Go to the line in the entries below that holds "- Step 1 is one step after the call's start" and repeat exactly from there through the line that holds "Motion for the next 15", inclusive.
___
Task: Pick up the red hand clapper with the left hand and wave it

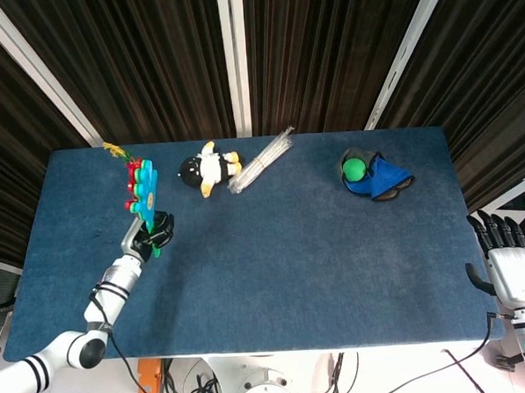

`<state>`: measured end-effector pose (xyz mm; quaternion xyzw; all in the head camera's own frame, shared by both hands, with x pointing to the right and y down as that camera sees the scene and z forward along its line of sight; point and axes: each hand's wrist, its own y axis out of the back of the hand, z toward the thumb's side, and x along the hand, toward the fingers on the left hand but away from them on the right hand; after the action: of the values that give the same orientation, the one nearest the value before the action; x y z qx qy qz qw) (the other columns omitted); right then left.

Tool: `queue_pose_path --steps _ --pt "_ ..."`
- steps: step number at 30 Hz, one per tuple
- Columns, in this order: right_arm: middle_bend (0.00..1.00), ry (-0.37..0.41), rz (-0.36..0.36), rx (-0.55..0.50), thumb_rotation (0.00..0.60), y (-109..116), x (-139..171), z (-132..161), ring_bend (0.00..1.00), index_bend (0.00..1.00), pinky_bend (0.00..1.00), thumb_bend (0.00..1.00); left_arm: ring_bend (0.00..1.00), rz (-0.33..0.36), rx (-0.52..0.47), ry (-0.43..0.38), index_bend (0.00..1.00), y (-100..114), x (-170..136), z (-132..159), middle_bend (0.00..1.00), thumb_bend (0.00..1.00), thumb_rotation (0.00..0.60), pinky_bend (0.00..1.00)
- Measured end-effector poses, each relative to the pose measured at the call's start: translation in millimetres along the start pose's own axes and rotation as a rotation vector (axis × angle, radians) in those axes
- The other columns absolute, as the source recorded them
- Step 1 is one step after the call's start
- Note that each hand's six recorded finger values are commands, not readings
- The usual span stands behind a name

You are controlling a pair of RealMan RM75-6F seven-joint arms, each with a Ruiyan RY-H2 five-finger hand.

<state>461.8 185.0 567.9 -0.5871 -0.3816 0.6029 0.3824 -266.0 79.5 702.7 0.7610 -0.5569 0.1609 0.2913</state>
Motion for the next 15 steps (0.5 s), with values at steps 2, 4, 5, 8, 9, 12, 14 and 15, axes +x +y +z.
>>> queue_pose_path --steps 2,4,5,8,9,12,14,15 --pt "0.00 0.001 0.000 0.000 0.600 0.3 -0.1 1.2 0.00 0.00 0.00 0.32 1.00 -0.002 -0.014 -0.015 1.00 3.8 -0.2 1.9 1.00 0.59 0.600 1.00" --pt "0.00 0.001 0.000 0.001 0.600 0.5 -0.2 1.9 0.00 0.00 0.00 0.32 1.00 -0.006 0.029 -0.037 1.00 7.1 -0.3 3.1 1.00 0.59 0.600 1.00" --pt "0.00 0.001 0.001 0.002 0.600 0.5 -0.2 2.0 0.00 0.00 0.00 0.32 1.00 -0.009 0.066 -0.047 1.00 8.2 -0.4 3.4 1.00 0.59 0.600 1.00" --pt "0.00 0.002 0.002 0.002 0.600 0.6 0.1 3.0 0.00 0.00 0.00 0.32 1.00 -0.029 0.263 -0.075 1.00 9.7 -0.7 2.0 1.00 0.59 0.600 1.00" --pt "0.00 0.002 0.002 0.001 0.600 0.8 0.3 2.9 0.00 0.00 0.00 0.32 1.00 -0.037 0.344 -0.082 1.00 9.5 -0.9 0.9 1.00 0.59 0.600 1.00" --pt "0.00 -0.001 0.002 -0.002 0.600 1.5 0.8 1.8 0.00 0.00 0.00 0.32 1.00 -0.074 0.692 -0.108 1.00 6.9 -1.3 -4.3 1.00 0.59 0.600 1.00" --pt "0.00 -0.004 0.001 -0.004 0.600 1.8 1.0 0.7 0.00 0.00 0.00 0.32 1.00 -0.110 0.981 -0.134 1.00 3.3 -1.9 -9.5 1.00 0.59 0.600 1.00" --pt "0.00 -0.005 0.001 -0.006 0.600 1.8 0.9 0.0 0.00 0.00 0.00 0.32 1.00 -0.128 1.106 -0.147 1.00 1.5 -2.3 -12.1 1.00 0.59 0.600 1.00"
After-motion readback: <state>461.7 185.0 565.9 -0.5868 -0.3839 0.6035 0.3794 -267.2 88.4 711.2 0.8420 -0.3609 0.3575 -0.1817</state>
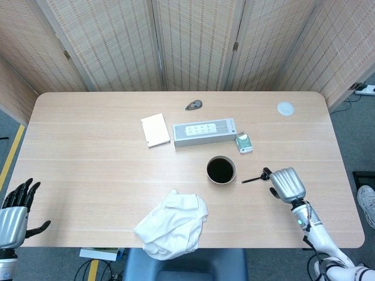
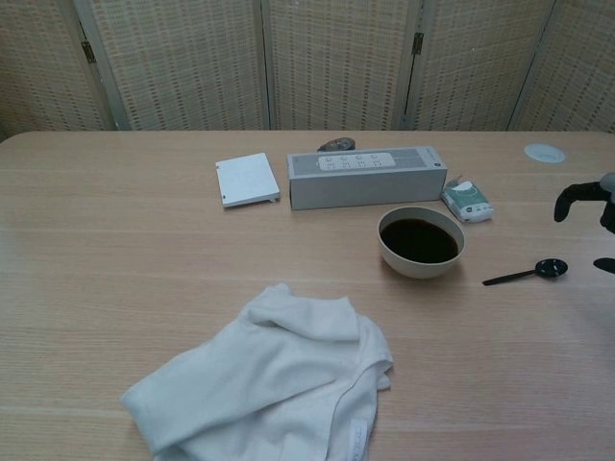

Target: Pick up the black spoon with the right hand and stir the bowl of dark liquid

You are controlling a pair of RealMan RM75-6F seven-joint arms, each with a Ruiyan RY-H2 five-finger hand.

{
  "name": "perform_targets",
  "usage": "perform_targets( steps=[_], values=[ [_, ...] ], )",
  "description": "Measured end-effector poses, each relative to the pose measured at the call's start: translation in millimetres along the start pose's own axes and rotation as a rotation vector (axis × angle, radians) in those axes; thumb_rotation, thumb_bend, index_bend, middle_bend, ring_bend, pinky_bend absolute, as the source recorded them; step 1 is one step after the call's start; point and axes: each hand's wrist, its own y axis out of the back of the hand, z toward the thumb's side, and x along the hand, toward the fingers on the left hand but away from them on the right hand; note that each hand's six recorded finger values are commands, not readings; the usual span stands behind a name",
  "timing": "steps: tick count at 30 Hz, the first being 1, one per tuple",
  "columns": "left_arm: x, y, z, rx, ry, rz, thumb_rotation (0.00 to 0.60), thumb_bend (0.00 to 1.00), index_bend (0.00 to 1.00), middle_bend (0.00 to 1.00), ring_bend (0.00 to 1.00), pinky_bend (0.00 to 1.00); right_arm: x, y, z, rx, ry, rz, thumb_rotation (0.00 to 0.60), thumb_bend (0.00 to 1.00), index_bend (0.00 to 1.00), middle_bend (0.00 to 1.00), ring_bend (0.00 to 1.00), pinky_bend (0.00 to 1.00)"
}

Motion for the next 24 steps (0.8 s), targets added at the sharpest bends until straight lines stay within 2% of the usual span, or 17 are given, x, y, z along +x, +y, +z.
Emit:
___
▶ Solution to this problem
- Step 1 is one step after the call's start
- Note that each hand's six recorded finger values are commands, not readings
- The usual span stands behind a name

You are controlling a pair of RealMan RM75-6F seven-joint arms, each with a Ruiyan RY-H2 five-finger hand.

<state>461.8 185.0 567.9 -0.5871 -0.3816 0.6029 0.3824 -266.0 79.5 702.7 0.7610 -0.5569 0.1609 0.2913</state>
Motion for the next 15 steps (0.5 s), with values at steps 2, 4, 5, 8, 9, 12, 14 and 15, axes +x +y +z.

What this exercise required is now done.